Ben MacIntyre traces Chapman’s life as he moves from his flashy pre-war exploits and incursion into the ranks of West End glamour (Noel Coward was an associate for a while.) into a jail term and hence into a pardon in return for becoming a double agent. If you’re looking for insight into the criminal mind–even beyond Les Edgerton’s The Bitch and Just Like That as well as an spy tale worthy of John LeCarre, you won’t do better than Agent Zigzag.
The guy was such a master. Playing both his English handlers off against one another and his German colleagues likewise. He leveraged his skills and knowledge into money and prestige and a bit of power and sex, and he enjoyed himself the whole way. He had a loyal bone or two in his body, but not an honest one. Even though you know the outcome, the twists and turns of his trips back and forth between England and the continent, the love affairs, the betrayals keep you on pins and needles every page.

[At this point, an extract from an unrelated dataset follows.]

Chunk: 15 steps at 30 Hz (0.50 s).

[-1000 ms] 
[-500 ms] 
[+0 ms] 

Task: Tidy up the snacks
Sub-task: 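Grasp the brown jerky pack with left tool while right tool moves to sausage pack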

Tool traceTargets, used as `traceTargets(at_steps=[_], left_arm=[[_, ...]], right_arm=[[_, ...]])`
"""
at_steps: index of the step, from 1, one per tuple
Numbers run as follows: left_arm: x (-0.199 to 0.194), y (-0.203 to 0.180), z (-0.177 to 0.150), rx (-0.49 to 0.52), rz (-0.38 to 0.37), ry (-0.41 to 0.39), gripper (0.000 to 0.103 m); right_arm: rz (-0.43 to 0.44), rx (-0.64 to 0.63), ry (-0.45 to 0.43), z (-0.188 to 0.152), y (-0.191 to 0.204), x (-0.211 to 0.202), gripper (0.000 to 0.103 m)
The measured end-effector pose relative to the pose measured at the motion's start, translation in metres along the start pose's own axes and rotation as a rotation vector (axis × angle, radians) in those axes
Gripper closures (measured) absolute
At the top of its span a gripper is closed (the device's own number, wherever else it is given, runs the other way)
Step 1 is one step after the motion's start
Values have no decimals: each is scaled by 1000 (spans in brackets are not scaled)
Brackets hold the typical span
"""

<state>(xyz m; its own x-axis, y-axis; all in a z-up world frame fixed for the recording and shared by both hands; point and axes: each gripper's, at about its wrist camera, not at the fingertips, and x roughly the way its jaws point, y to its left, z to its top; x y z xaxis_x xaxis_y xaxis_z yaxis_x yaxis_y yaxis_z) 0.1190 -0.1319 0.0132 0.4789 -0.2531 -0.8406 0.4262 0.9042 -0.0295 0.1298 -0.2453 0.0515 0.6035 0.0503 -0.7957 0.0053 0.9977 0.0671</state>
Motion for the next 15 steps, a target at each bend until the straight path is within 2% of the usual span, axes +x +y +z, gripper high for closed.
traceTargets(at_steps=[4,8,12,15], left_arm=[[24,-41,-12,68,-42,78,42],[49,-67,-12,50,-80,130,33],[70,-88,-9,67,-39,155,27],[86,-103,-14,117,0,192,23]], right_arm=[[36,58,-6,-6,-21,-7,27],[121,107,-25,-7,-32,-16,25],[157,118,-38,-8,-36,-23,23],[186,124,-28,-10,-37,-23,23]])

In the end, I had nothing but admiration and affection for this guy, despite the fact that he was in many ways a thoroughly despicable person. I guess that’s what they mean by the Stockholm effect or something. When you read it, don’t skip the epilogue. It contains stories of people who came forward after the book’s original publication, folks Macintyre hadn’t encountered in the first go-round. Fascinating story, well written.